Sculpture in Boston, Massacuhusetts, U.S.

The Partisans is a 1979 aluminum sculpture by the Polish-American sculptor Andrzej Pitynski that has been exhibited in Boston, Massachusetts, since 1983. The sculpture depicts Polish anti-communist "cursed soldiers". It is dedicated to freedom fighters worldwide.

==Description==
The sculpture is 10 m long, 7 m high, and 4 m wide. This modern aluminum sculpture depicts five riders and their horses. The horsemen carry spears on their back, and with their bowed heads the sculpture intends to convey the themes of crucifixion and sacrifice. According to its creator they are intended to represent:

Five armed riders in a marching formation; five desperate men who resemble forest ghosts more than they resemble human beings ... five partisans who are tattered, mortally tired, who are bleeding from endless battles, escapes, skirmishes ... immersed with their own thoughts about the tragedy of their nation, who are riding their horses, stumbling from exhaustion.

The sculpture is a symbolic representation of the cursed soldiers – anti-communist Polish partisans who fought against the Polish communist regime following the communist takeover of Poland in the aftermath of World War II (and not, as some sources erroneously suggest, World War II era anti-Nazi Polish partisans). The sculptor however dedicated his work to "all freedom fighters around the world".

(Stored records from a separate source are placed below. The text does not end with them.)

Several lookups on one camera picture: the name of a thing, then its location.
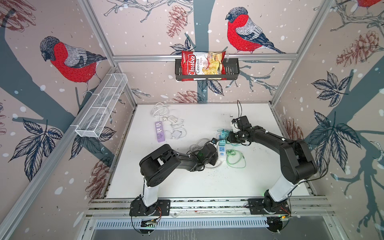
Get white blue power strip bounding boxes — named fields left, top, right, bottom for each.
left=188, top=137, right=228, bottom=169

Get teal multi-head charging cable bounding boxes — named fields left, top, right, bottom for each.
left=216, top=128, right=241, bottom=148

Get teal charger with cable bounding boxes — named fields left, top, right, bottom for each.
left=218, top=139, right=227, bottom=147

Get light green charger with cable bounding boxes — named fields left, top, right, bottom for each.
left=226, top=149, right=247, bottom=169

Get purple power strip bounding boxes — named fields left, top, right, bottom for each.
left=155, top=121, right=166, bottom=143

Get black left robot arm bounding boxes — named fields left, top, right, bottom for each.
left=139, top=142, right=218, bottom=208

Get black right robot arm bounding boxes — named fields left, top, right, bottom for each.
left=227, top=116, right=318, bottom=214

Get red cassava chips bag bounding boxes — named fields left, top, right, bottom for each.
left=181, top=51, right=226, bottom=81

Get white charger adapter with cable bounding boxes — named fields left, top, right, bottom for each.
left=163, top=115, right=187, bottom=140

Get black wire wall basket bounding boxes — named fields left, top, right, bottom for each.
left=175, top=58, right=240, bottom=82

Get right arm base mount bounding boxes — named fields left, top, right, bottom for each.
left=244, top=198, right=291, bottom=215

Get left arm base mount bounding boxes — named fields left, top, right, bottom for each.
left=129, top=197, right=171, bottom=217

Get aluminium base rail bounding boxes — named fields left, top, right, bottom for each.
left=84, top=196, right=336, bottom=219

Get white mesh wall shelf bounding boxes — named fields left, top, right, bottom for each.
left=75, top=73, right=128, bottom=138

I was creating 'The Partisans' in the United States, when Poland was changing, when the SB was murdering priests, students, and workers. I was creating this monument thinking about them all, about those thousands of the bravest Sons and Daughters of the Polish Nation, who were the first to stand up to the Soviet communism. They were betrayed by world and forgotten by God – a choice they made themselves – in the forest units of: NOW, AK, WiN, NSZ. They fought bravely with NKVD, Soviet Red Army; and with Polish traitors from the UB, KBW, MO, ORMO, [with all] 'consolidators of the people's [communist] regime. They fought because they never reconciled to give up their freedom. [They were] hunted in the forests like wild beasts, they were tortured in the UB dungeons, they were abused with the vindictive pleasure [of their oppressors], they were murdered in the MO torture houses, were buried illicitly at night in the graves that are unknown to this day. It is for THEM, that I created this symbol of the Golgotha of Polish Heroes.
— Andrzej Pitynski

==History==
Pitynski designed the sculpture in 1979 for the Johnson Atelier – The Technical Institute of Sculpture, with financial support from the Sculpture Foundation. The sculpture was met with a degree of controversy, and Pitynski received threats from the sympathizers of the communist People's Republic of Poland.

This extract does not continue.